Pour l’industrie de l’appariement précis, c’est ce changement de niveau des données qui est désagréable. Dans une analyse de 43 études longitudinales, la qualité actuelle d’une relation tenait le mieux non aux traits généraux de personnalité, mais à ce qui était déjà né à l’intérieur du couple : l’engagement perçu du partenaire, la gratitude, la satisfaction sexuelle, le conflit et le sentiment d’implication de l’autre. L’évolution de cette qualité dans le temps se prédisait beaucoup moins bien. L’algorithme commence à bien voir une union après que cette union a produit sa propre histoire ; avant la rencontre, cette histoire n’existe pas.
Une étude prospective sur les débuts d’une relation a suivi 208 participants et 1 065 partenaires potentiels pendant sept mois. L’intérêt romantique s’expliquait le mieux par les jugements formés à l’égard d’une personne précise : sentiment de compatibilité, attractivité perçue et autres impressions propres au couple. La correspondance avec l’idéal déclaré d’avance et les combinaisons de traits individuels stables ajoutaient beaucoup moins. Le modèle commence à voir la réaction du couple après les premières interactions, pas après l’allongement du questionnaire.
L’algorithme comme réseau de transport
Les applications sont fortes comme réseau de transport. Elles écartent les objectifs incompatibles et la distance, font sortir du cercle habituel et prédisent, d’après le comportement sur la plateforme, qui répondra ou poursuivra la conversation. Ces données sont plus proches des clics et des messages que de la vie future d’un couple. L’utilisateur cherche l’intimité, la confiance et la solidité d’une relation ; la plateforme observe de l’activité. Optimiser la seconde permet de retenir l’utilisateur avec des gens plus intéressants à faire défiler qu’à vivre.
Le pourcentage de compatibilité fait souvent un travail pratique, quelle que soit son exactitude : il donne à deux inconnus une raison d’engager la conversation. Pour cela, nul besoin d’être oracle.
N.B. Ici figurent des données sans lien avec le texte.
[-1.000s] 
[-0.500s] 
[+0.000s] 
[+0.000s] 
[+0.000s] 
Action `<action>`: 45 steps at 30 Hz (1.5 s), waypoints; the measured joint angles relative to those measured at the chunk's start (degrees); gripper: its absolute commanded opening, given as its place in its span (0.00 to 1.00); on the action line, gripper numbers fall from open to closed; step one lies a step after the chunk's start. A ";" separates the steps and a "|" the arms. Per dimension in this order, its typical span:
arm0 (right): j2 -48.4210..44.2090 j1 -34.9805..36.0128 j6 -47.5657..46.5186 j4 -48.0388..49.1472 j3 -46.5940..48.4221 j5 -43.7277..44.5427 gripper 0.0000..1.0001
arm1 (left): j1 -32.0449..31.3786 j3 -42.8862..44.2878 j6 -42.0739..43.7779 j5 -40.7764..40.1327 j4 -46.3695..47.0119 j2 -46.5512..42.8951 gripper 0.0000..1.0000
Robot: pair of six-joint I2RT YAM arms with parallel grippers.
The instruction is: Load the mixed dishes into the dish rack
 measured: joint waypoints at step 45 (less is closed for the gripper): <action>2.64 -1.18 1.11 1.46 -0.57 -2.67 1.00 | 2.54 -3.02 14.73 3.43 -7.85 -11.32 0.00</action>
Après le premier contact, la recherche doit vite changer d’instrument. Les échanges écrits testent la politesse, les objectifs et la capacité à tenir une conversation. La rencontre ajoute la réaction corporelle et une réciprocité de base. Les rendez-vous suivants montrent la constance du comportement. Chaque étape produit des données d’une autre qualité ; le profil répond donc seulement à la question de savoir s’il y a de quoi prendre un café, pas à celle de savoir s’il faut construire une union.
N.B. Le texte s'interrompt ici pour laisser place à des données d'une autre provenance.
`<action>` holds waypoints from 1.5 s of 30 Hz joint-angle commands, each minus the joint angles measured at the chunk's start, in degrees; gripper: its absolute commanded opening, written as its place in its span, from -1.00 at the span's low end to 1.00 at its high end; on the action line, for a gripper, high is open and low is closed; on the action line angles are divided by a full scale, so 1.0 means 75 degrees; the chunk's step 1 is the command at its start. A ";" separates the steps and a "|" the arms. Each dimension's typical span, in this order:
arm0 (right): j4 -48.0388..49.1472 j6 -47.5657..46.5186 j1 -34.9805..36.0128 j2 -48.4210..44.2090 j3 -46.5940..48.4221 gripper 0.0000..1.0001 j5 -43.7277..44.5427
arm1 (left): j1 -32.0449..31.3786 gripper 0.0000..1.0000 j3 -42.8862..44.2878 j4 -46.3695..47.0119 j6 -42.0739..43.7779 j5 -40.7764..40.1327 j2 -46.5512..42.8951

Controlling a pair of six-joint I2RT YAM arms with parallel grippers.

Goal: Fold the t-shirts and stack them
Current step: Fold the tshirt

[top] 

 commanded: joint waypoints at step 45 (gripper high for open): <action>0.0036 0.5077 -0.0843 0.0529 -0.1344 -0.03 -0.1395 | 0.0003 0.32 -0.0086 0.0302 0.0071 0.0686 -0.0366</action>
Le chiffre de 94 pour cent peut faire une bonne invitation à prendre un café. Il devient trompeur quand on le lit comme le résultat d’un café qui n’a pas encore été bu.
Sources principales
Joel, S., Eastwick, P. W., & Finkel, E. J. (2017). Is romantic desire predictable? Machine learning applied to initial romantic attraction. Psychological Science, 28(10), 1478–1489.
Eastwick, P. W., & Hunt, L. L. (2014). Relational mate value: Consensus and uniqueness in romantic evaluations. Journal of Personality and Social Psychology, 106(5), 728–751.
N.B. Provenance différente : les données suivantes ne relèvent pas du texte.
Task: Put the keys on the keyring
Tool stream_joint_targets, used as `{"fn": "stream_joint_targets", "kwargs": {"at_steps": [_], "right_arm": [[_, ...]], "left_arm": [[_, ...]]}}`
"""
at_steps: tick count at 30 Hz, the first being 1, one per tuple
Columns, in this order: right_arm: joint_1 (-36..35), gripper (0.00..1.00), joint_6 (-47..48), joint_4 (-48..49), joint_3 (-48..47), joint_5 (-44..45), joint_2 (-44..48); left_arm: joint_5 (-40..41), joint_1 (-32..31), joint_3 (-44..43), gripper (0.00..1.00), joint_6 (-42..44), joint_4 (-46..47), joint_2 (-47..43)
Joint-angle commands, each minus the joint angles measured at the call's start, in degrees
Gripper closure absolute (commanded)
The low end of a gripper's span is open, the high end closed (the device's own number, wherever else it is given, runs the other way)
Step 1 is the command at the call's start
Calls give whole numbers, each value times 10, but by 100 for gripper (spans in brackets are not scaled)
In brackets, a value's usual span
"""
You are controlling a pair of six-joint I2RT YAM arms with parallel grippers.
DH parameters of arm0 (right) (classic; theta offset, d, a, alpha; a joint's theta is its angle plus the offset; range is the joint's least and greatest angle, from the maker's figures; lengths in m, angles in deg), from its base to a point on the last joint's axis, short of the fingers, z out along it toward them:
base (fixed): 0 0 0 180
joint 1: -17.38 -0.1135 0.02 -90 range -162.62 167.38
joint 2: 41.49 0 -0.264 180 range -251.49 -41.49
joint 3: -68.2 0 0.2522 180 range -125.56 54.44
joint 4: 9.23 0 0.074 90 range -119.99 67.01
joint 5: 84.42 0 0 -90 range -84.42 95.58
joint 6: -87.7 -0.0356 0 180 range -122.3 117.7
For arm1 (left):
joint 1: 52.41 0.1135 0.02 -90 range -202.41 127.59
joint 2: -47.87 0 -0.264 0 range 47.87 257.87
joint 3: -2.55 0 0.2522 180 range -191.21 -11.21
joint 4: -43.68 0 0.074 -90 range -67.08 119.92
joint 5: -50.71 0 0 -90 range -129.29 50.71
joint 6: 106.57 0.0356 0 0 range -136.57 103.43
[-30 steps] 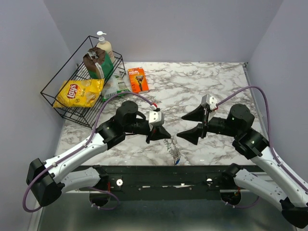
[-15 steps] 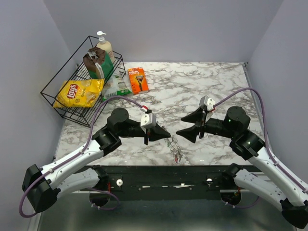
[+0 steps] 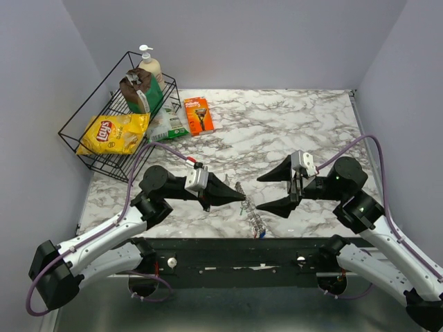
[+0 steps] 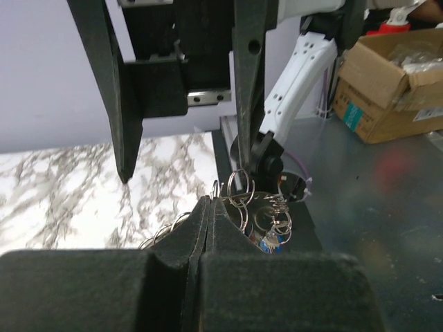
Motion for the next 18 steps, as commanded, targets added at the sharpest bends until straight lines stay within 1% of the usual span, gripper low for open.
{"fn": "stream_joint_targets", "kwargs": {"at_steps": [1,3,7,9,10,11,15,18], "right_arm": [[-3,15,14,24,-1,-49,-4],[-3,16,12,24,-3,-47,-5],[-3,19,-5,30,-13,-54,-6],[-3,21,-14,48,-14,-60,-7],[-3,23,-39,49,-13,-61,-9],[-3,32,-47,72,-15,-62,-10],[-4,33,-79,109,-8,-78,-16],[-4,36,-95,129,2,-85,-21]], "left_arm": [[-49,-1,-3,100,-58,125,4],[-56,-1,-4,100,-67,141,11],[-60,-1,-15,100,-73,140,19],[-59,-1,-16,100,-75,141,20],[-56,-1,-17,100,-76,142,22],[-55,-1,-18,100,-77,141,24],[-52,-2,-18,100,-76,141,27],[-48,-1,-18,100,-76,142,28]]}}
Joel, S., Eastwick, P. W., Allison, C. J., et al. (2020). Machine learning uncovers the most robust self-report predictors of relationship quality across 43 longitudinal couples studies. Proceedings of the National Academy of Sciences, 117(32), 19061–19071.
Eastwick, P. W., Joel, S., Carswell, K. L., Molden, D. C., Finkel, E. J., & Blozis, S. A. (2023). Predicting romantic interest during early relationship development: A preregistered investigation using machine learning. European Journal of Personality, 37(3), 276–312.